But Oligui was moved aside in 2009 after Ali Bongo was elected to succeed his father, beginning a 10-year stint as a military attache at Gabon’s embassies in Morocco and Senegal.
He returned to prominence in 2018 as the Republican Guard’s intelligence chief, replacing Bongo’s half-brother Frederic Bongo, before getting promoted to general six months later.
The bald and athletically built general has been chief of the republican guard, the country’s most powerful army unit, since 2019, with close sources describing him as charismatic and respected.
As the keystone of Gabon’s security forces, Oligui pushed Bongo junior to improve his men’s working and living conditions by upgrading their facilities, funding schools for soldiers’ children and refurbishing some accommodation.
The measures earned him respect and sympathy from his colleagues, according to the PDG source.

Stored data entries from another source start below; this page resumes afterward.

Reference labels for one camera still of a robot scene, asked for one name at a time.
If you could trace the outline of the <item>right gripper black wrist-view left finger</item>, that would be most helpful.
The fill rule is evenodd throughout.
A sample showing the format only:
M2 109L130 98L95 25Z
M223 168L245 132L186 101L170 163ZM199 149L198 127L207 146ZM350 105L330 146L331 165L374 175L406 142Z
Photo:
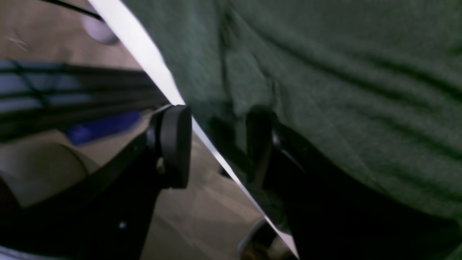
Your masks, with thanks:
M1 216L1 258L137 260L163 189L185 189L191 109L169 105L89 178L30 208Z

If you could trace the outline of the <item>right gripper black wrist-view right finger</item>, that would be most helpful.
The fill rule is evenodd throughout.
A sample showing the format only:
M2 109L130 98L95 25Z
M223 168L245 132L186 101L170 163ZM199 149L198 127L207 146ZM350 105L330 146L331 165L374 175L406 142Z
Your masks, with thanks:
M356 181L269 109L246 128L253 181L281 201L301 260L442 260L461 245L455 221Z

“He isn’t very talkative, but very appreciated by his men. He’s a Julius Caesar, and Julius Caesar cares for the comfort of his legionaries,” the source said, referring to the Roman general who went on to take power.
The former colleague praised “a man of consensus, who never raises his voice, who listens to everyone and systematically seeks compromise.”
An example of his unifying approach was including officers from all army branches in the new ruling Committee for the Transition and Restoration of Institutions, helping to stage the coup without any reported bloodshed.